**Work instruction**. Please set the lines down again exactly, from the top of the entries through the line that contains "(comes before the".

**Dataset excerpts**.
☆ ☆ ☆
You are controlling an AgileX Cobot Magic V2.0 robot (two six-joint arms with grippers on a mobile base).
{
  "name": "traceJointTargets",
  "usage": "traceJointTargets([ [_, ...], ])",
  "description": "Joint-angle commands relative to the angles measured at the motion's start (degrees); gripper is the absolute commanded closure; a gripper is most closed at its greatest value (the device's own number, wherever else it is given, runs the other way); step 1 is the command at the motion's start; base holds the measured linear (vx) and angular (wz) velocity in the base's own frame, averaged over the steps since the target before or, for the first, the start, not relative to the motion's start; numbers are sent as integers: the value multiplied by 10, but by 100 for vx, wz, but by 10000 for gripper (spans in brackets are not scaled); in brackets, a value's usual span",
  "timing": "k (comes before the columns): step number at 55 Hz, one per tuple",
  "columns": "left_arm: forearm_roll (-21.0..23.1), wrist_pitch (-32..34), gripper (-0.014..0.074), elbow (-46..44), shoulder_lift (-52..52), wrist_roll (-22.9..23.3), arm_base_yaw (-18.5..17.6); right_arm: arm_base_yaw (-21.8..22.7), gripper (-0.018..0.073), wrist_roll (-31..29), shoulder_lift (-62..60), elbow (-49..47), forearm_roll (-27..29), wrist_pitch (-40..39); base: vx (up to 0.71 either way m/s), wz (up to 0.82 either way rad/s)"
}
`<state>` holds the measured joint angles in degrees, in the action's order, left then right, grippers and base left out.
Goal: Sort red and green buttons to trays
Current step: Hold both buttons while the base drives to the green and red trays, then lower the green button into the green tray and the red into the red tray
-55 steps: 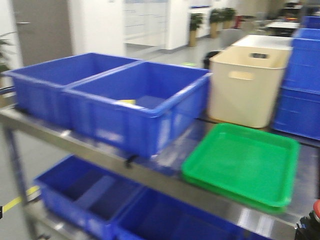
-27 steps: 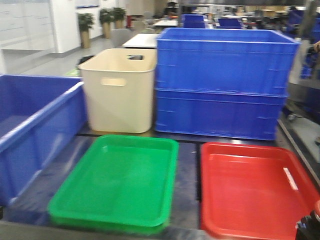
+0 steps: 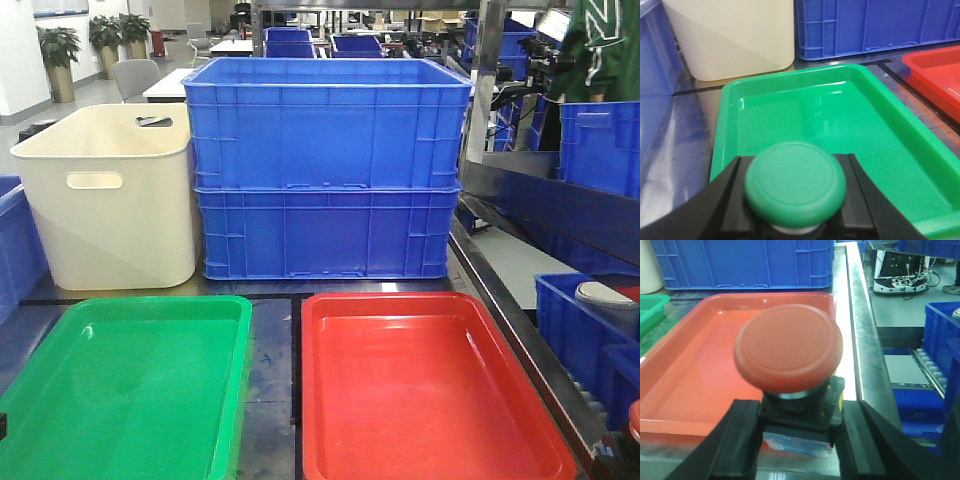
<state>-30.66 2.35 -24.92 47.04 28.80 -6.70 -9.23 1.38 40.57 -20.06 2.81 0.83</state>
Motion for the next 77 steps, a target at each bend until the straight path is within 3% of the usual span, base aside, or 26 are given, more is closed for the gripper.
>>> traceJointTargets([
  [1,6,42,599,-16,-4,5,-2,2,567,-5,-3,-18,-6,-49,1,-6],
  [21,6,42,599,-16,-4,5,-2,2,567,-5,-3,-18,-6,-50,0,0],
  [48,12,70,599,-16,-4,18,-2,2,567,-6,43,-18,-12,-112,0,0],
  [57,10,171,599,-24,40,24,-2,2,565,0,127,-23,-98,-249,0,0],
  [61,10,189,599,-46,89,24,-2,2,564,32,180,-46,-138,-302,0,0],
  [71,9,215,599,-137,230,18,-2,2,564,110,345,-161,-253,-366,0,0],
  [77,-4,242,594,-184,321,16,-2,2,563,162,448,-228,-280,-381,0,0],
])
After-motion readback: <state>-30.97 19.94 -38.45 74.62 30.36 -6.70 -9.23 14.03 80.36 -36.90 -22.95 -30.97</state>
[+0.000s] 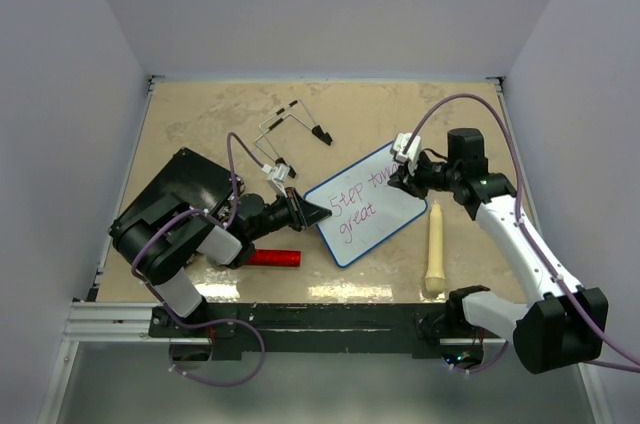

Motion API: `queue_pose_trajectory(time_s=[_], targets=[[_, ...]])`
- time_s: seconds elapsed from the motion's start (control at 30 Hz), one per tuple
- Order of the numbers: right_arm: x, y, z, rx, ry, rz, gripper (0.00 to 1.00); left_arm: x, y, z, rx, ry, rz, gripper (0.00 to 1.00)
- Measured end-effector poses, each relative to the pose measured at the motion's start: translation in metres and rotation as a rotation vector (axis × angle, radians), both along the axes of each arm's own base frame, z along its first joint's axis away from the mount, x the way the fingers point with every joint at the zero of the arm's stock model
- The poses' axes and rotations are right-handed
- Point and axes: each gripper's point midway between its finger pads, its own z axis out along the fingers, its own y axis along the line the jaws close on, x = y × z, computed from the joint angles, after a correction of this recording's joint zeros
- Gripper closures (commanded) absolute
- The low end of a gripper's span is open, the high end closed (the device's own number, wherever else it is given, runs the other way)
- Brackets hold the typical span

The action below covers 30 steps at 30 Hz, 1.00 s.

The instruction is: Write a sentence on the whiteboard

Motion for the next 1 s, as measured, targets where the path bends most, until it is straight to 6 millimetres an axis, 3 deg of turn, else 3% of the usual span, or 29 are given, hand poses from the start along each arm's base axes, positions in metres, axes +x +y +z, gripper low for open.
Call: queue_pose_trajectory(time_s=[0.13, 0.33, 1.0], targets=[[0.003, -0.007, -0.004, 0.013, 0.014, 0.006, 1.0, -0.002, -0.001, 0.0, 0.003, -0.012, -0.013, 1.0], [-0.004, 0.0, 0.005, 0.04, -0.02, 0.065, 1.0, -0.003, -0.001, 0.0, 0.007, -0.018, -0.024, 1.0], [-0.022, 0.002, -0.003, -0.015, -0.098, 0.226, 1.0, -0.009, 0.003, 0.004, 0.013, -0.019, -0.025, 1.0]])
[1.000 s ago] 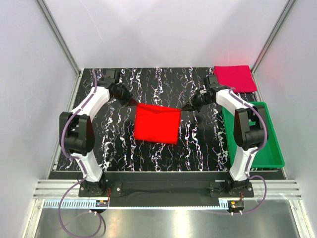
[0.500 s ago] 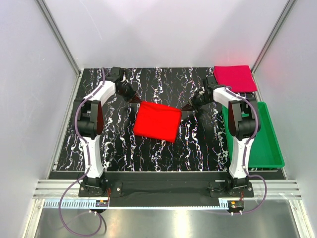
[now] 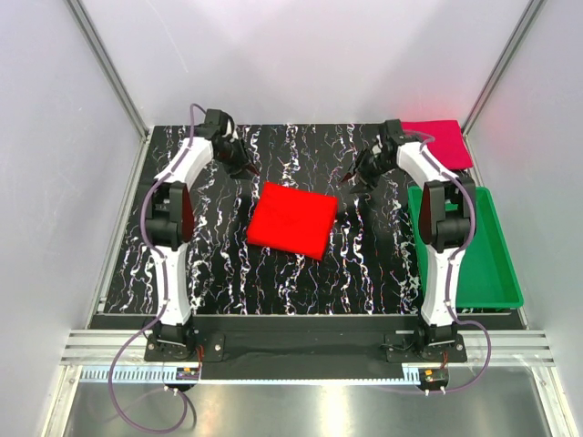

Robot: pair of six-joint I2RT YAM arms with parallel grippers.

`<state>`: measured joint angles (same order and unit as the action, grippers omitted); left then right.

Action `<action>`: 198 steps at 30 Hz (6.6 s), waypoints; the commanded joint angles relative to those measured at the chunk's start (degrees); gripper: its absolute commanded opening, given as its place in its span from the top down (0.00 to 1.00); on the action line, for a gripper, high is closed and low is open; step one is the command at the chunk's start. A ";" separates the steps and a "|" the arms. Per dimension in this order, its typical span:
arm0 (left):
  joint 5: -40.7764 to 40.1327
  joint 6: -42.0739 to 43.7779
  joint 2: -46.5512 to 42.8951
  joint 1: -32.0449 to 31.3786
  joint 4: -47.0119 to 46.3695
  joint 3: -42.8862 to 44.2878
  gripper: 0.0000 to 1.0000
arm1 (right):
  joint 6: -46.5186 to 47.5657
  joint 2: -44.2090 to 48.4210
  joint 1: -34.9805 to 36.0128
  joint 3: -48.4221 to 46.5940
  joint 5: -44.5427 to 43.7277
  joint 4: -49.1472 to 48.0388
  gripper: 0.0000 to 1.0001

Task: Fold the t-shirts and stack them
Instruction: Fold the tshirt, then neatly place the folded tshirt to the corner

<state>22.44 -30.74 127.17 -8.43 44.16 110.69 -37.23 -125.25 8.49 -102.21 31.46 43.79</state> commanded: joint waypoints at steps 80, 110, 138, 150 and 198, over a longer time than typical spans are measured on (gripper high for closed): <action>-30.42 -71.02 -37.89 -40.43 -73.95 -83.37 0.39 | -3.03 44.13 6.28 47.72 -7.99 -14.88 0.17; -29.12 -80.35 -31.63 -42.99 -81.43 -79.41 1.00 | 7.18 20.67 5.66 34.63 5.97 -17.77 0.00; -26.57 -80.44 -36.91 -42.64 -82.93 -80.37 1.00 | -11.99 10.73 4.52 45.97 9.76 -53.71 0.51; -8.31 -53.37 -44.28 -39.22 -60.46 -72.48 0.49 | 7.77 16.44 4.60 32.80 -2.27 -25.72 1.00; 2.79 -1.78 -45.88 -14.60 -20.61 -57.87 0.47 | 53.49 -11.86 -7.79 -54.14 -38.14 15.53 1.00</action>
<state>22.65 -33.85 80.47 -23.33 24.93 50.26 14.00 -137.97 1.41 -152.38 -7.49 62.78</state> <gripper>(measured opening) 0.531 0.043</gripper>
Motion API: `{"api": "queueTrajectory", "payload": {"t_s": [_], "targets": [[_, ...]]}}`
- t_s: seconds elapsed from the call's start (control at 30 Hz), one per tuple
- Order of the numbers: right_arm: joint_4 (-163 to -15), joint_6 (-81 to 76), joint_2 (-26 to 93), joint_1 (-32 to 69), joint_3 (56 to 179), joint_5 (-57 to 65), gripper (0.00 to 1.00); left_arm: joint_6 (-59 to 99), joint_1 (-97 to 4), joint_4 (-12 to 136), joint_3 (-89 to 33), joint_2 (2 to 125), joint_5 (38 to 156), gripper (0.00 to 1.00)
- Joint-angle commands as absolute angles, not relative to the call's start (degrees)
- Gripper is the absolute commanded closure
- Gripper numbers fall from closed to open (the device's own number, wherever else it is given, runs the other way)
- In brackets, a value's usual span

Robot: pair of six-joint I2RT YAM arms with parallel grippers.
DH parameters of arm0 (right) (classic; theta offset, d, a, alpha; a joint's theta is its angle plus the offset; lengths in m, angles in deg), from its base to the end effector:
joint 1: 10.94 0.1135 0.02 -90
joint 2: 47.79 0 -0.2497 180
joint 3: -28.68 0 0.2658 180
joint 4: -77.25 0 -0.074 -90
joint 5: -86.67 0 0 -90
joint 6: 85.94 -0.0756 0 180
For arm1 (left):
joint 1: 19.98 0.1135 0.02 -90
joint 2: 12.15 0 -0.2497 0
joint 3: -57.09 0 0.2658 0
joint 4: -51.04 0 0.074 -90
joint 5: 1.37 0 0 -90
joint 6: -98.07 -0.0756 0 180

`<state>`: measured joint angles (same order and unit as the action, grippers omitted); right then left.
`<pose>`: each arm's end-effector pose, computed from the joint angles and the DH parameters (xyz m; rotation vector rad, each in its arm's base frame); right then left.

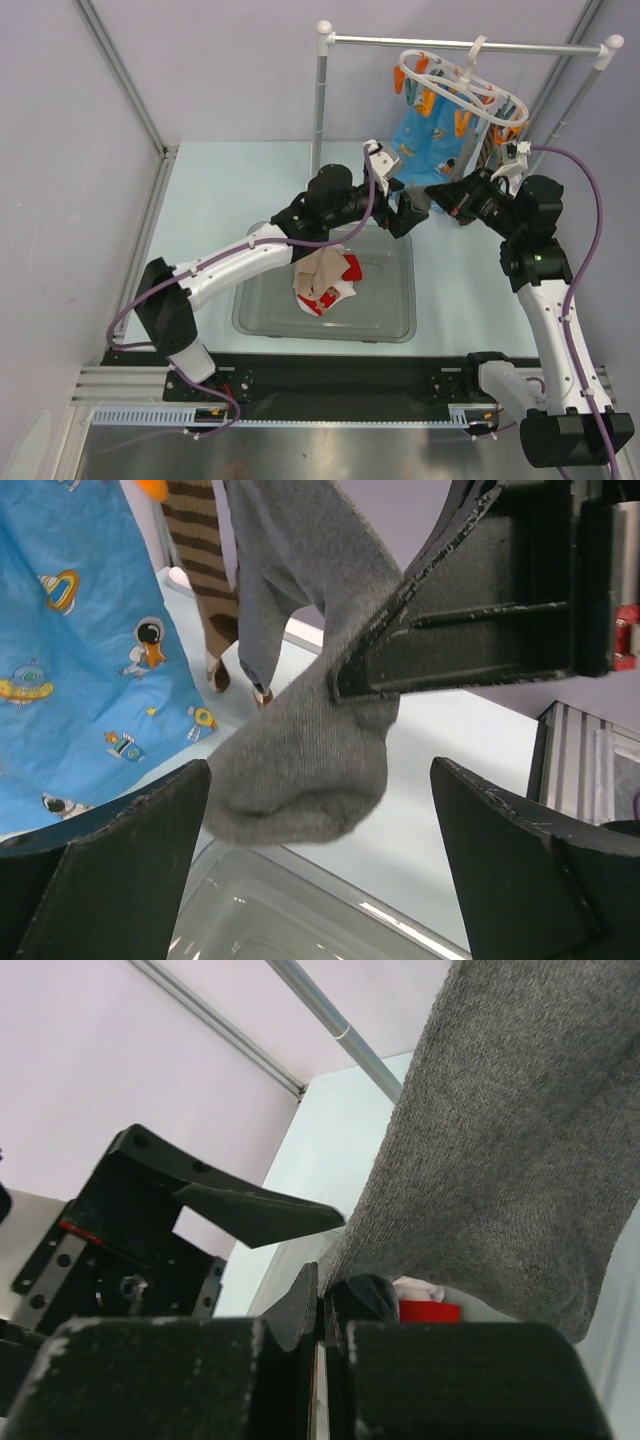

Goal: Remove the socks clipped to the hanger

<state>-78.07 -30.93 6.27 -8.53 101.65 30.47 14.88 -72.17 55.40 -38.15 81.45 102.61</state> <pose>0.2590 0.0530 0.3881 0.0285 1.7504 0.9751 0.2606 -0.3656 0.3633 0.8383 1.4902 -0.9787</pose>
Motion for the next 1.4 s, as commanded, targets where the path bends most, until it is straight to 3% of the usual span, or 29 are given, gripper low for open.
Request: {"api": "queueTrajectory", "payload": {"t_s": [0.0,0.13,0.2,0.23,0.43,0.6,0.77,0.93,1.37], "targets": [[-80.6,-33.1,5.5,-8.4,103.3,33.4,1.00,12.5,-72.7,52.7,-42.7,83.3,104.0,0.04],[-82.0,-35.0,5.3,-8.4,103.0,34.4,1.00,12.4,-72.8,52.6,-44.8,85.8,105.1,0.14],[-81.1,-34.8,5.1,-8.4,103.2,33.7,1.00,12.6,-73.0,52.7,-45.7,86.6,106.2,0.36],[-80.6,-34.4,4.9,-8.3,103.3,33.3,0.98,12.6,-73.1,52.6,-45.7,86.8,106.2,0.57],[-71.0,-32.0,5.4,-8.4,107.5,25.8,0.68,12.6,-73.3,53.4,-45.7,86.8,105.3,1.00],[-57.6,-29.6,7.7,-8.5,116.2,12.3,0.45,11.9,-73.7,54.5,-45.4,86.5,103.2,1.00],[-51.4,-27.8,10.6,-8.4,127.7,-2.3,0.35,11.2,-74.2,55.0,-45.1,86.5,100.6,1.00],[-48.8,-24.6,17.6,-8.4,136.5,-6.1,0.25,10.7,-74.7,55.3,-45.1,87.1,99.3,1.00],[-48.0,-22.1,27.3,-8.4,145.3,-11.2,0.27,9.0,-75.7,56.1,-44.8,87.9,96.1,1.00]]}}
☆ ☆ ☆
**Solved exercise**.
You are controlling an AgileX Cobot Magic V2.0 robot (two six-joint arms with grippers on a mobile base).
{
  "name": "traceJointTargets",
  "usage": "traceJointTargets([ [_, ...], ])",
  "description": "Joint-angle commands relative to the angles measured at the motion's start (degrees); gripper is the absolute commanded closure; a gripper is most closed at its greatest value (the device's own number, wherever else it is given, runs the other way); step 1 is the command at the motion's start; base holds the measured linear (vx) and angular (wz) velocity in the base's own frame, averaged over the steps since the target before or, for the first, the start, not relative to the motion's start; numbers are sent as integers: the value multiplied by 10, but by 100 for vx, wz, but by 10000 for gripper (spans in brackets are not scaled); in brackets, a value's usual span",
  "timing": "k (comes before the columns): step number at 55 Hz, one per tuple",

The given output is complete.